President Bush and his administration have wondered whether it is worth putting human lives in danger by regularly sending them into space. This new, more cautious attitude pretty much put an end to any chance of a serious attempt to return to the moon — a mission that suddenly seemed too dangerous.

Seven Columbia Astronauts - Rick Hasband, William McCool, Michael Anderson, Kalpan Chawla, Laurel Clark, Ilan.
Seven Columbia Astronauts – Rick Hasband, William McCool, Michael Anderson, Kalpan Chawla, Laurel Clark, Ilan.
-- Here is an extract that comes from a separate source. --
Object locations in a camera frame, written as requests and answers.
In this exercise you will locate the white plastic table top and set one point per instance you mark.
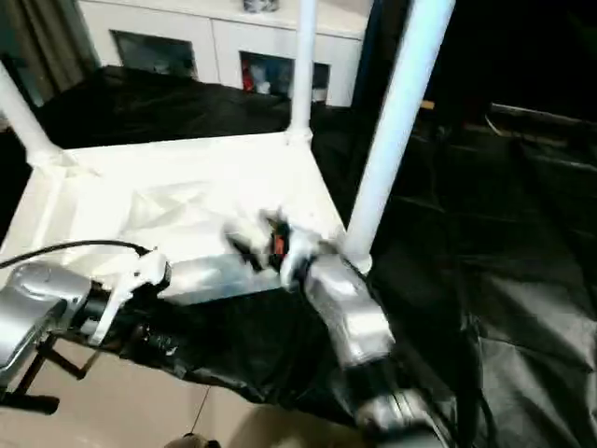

How to “make” the moon profitable

Whether we like it or not, we are a capitalist society. Investment in projects pays off, and sending people to the moon does not bring any profit. In fact, when you consider how much incredibly expensive technology burns up and falls into the ocean and is never used again, these are huge losses.

There are several possible ways to turn the Moon into a profitable operation that will attract investors and corporate money to the project. As Space notes, the Moon is a rich source of helium-3, a rare and finite element that could one day become a huge source of energy.

And also the moon could be used as a stopping point for longer travels. For example, a manned mission to Mars could fly to the moon, refuel, and have a much better chance of arriving safely on the Red Planet.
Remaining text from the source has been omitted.